Building and compiling code can take a huge hit on our time and resources. If you have dockerized your application, you may have noticed how much of a time-saver Docker cache is. Lengthy build commands can be cached and not have to be run at all! This works great when you’re building on a single host; however, once you start to scale up your Docker hosts, you start to lose that caching goodness.
In order to take advantage of Docker caching on multiple hosts, we need a multi-host cache distribution system. Our requirements for preserving a single-tenant infrastructure for our customers meant we needed a horizontally scalable solution. This post will go through some methods we considered to distribute Docker cache across multiple Docker hosts.
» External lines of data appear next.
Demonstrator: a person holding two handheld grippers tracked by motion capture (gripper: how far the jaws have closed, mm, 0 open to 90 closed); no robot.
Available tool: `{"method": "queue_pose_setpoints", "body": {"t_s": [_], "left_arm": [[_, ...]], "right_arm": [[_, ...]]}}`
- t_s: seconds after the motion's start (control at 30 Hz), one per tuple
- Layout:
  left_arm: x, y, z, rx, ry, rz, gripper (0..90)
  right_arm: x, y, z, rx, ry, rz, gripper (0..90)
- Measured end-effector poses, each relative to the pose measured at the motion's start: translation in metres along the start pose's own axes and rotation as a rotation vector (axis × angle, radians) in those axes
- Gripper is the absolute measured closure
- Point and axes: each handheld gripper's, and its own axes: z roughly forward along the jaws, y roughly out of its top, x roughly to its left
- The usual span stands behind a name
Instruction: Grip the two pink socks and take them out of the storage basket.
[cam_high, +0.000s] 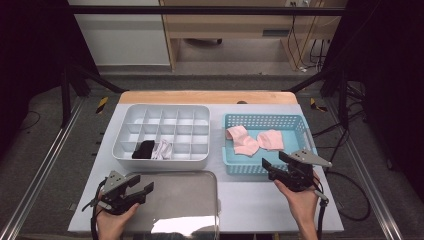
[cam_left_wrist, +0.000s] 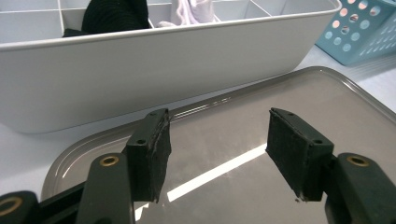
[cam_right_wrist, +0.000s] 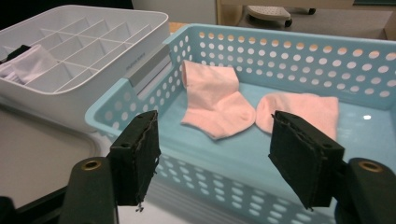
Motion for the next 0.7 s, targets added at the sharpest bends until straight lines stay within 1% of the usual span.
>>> {"method": "queue_pose_setpoints", "body": {"t_s": [0.13,0.3,0.37,0.6,0.7], "left_arm": [[0.002,-0.001,0.001,0.006,0.007,0.000,38.1],[0.003,-0.001,0.002,0.002,0.010,-0.004,38.1],[0.003,-0.001,0.002,0.002,0.013,-0.002,38.1],[0.005,-0.001,0.001,-0.003,0.017,-0.006,38.5],[0.007,-0.001,0.001,-0.006,0.020,-0.008,39.0]], "right_arm": [[-0.003,0.008,0.005,-0.002,-0.010,-0.004,35.8],[-0.008,0.021,0.012,-0.015,-0.016,0.013,36.4],[-0.010,0.027,0.015,-0.020,-0.025,0.008,36.5],[-0.012,0.044,0.028,-0.024,-0.040,0.006,36.9],[-0.013,0.051,0.035,-0.031,-0.048,0.015,36.9]]}}
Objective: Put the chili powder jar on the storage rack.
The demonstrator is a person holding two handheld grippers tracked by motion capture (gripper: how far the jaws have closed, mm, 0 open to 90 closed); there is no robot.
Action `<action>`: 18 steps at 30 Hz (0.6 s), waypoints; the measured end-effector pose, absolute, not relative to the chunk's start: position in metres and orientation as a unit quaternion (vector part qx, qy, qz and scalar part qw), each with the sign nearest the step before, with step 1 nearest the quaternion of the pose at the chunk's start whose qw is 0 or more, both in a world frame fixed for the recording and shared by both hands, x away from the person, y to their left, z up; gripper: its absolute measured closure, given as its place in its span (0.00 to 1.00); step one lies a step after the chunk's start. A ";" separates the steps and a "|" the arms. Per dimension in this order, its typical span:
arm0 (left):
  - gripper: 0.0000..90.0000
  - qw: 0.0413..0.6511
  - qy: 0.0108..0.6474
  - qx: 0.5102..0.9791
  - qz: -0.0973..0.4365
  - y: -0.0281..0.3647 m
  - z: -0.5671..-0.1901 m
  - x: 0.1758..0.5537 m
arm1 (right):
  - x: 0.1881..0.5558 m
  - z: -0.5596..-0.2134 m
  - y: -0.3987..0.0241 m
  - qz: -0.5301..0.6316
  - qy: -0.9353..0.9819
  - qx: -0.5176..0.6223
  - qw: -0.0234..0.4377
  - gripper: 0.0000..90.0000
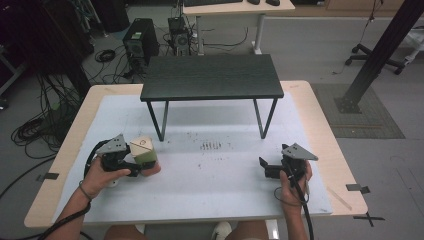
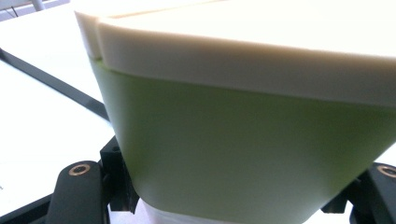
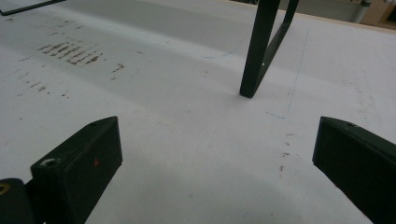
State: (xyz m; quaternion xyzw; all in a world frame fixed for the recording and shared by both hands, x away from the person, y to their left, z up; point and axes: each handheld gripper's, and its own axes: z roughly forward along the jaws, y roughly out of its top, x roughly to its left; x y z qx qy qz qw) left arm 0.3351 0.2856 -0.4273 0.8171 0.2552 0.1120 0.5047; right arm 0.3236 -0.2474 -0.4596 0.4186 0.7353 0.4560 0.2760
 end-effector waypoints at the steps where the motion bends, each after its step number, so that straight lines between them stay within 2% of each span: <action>1: 0.31 0.504 0.254 0.818 0.114 0.286 -0.427 0.335 | 0.324 -0.460 -0.247 0.456 0.735 0.418 0.276 0.01; 8: 0.31 0.515 0.254 0.811 0.115 0.286 -0.420 0.333 | 0.323 -0.460 -0.247 0.457 0.735 0.418 0.276 0.01; 18: 0.31 0.534 0.221 0.808 0.119 0.278 -0.372 0.329 | 0.323 -0.459 -0.247 0.459 0.735 0.416 0.276 0.01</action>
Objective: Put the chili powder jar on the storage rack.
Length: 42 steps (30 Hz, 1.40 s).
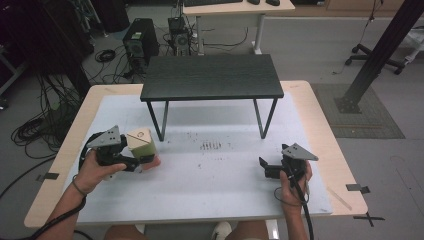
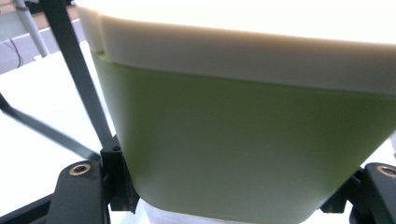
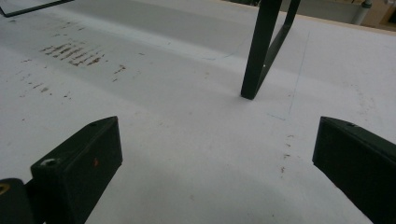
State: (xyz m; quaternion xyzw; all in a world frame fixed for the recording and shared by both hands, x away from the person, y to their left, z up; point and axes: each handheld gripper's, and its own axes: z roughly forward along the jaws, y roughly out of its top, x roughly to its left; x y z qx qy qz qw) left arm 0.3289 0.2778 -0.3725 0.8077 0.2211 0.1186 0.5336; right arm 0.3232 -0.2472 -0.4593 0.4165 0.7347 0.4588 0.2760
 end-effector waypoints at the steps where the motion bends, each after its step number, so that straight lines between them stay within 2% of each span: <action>1: 0.31 0.535 0.219 0.807 0.119 0.277 -0.367 0.329 | 0.323 -0.459 -0.247 0.459 0.735 0.416 0.276 0.01; 22: 0.31 0.543 0.179 0.811 0.128 0.254 -0.260 0.333 | 0.322 -0.459 -0.249 0.467 0.730 0.415 0.277 0.01; 42: 0.31 0.564 0.149 0.802 0.130 0.216 -0.196 0.369 | 0.321 -0.459 -0.251 0.472 0.724 0.418 0.278 0.01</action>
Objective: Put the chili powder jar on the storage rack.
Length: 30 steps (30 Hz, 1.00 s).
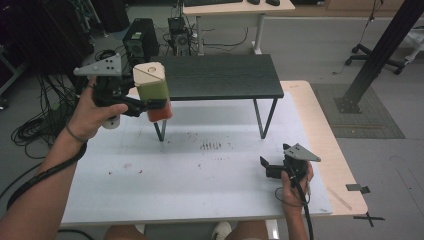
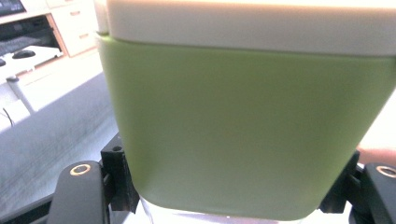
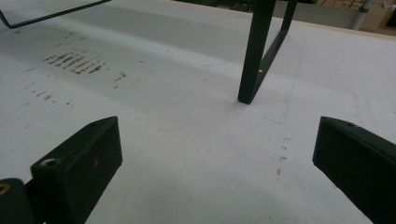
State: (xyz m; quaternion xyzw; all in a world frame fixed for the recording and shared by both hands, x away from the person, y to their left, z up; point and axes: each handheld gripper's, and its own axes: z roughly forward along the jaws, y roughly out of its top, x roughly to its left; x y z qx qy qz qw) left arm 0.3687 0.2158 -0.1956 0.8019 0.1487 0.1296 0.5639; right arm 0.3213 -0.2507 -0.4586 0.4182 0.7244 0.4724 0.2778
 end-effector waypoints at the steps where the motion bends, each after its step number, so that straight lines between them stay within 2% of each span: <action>1: 0.31 0.564 0.146 0.802 0.130 0.211 -0.191 0.373 | 0.321 -0.459 -0.251 0.474 0.723 0.419 0.278 0.01; 16: 0.31 0.569 0.139 0.800 0.125 0.180 -0.176 0.405 | 0.321 -0.459 -0.253 0.480 0.718 0.422 0.275 0.01; 30: 0.31 0.576 0.151 0.794 0.125 0.162 -0.179 0.436 | 0.320 -0.459 -0.254 0.482 0.715 0.424 0.275 0.01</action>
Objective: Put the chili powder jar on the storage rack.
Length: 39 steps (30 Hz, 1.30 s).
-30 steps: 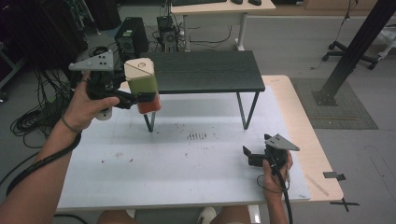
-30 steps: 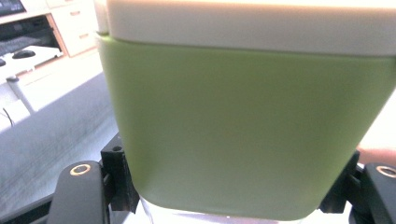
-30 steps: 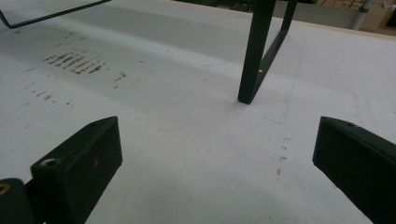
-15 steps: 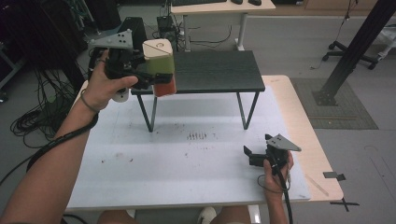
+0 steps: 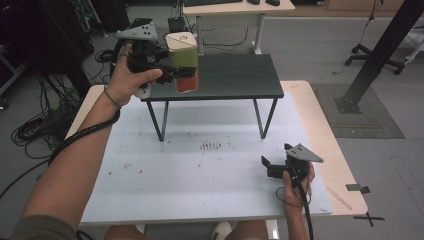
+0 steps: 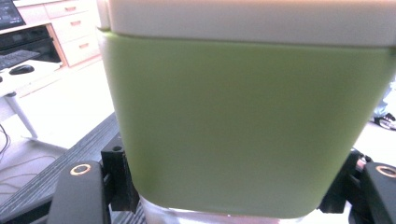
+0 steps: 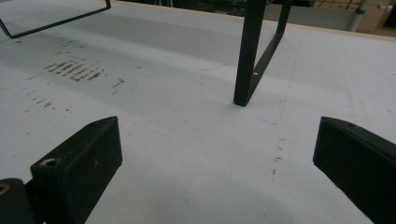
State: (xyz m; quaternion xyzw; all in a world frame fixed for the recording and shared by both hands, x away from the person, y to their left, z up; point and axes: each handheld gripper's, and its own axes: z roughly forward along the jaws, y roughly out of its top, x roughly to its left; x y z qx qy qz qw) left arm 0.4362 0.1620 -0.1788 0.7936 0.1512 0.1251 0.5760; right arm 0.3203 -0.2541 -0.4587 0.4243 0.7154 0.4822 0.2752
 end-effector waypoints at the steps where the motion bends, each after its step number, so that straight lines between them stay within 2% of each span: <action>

First, let’s look at how Docker cache can affect builds with this simple example:
FROM node RUN apt-get update && apt-get install curl vim -y ADD ./package.json /package.json RUN npm install ADD . /nodejs-app CMD npm start
docker build for the first time produces the following:
scripts$ docker build . Sending build context to Docker daemon 50.09 MB Step 1 : FROM node ---> 708e372a5f46 Step 2 : RUN apt-get update && apt-get install curl vim -y ---> Running in 50dfd682678d Get:1 http://security.debian.org jessie/updates InRelease [63.1 kB] # ... Time passed Processing triggers for libc-bin (2.19-18+deb8u4) ... ---> 0fc75922c6d2 Step 3 : ADD ./package.json /package.json ---> 042ad2a02487 Step 4 : RUN npm install ---> Running in aada9b1e6ff0 npm info it worked if it ends with ok # ... Resources used npm info ok ---> e14b9bc77d41 Step 5 : ADD . /nodejs-app ---> 36286c4d2f21 Step 6 : CMD npm start ---> Running in b6b558c42604 ---> 38fbb662b182 Successfully built 38fbb662b182
Re-building on the same host with no changes shows Docker cache in action:
scripts$ docker build . Sending build context to Docker daemon 50.09 MB Step 1 : FROM node ---> 708e372a5f46 Step 2 : RUN apt-get update && apt-get install curl vim -y ---> Using cache ---> 0fc75922c6d2 Step 3 : ADD ./package.json /package.json ---> Using cache ---> 042ad2a02487 Step 4 : RUN npm install ---> Using cache ---> e14b9bc77d41 Step 5 : ADD . /nodejs-app ---> Using cache ---> 36286c4d2f21 Step 6 : CMD npm start ---> Using cache ---> 38fbb662b182 Successfully built 38fbb662b182
In the example above, you can see
apt-get update && apt-get install curl vim -y and
npm install were cached (meaning they didn’t need to run). This saves considerable time, network, and compute resources for those who have several packages to install. This is a short example, but most Dockerfiles have many more dependencies installed before application code is added. You get all the caching goodness when all builds are run on the same host. The problem is if this host goes down, or if this build is run on a different host, you’re going to have to wait for the full build. You can read more about Docker caching in the documentation.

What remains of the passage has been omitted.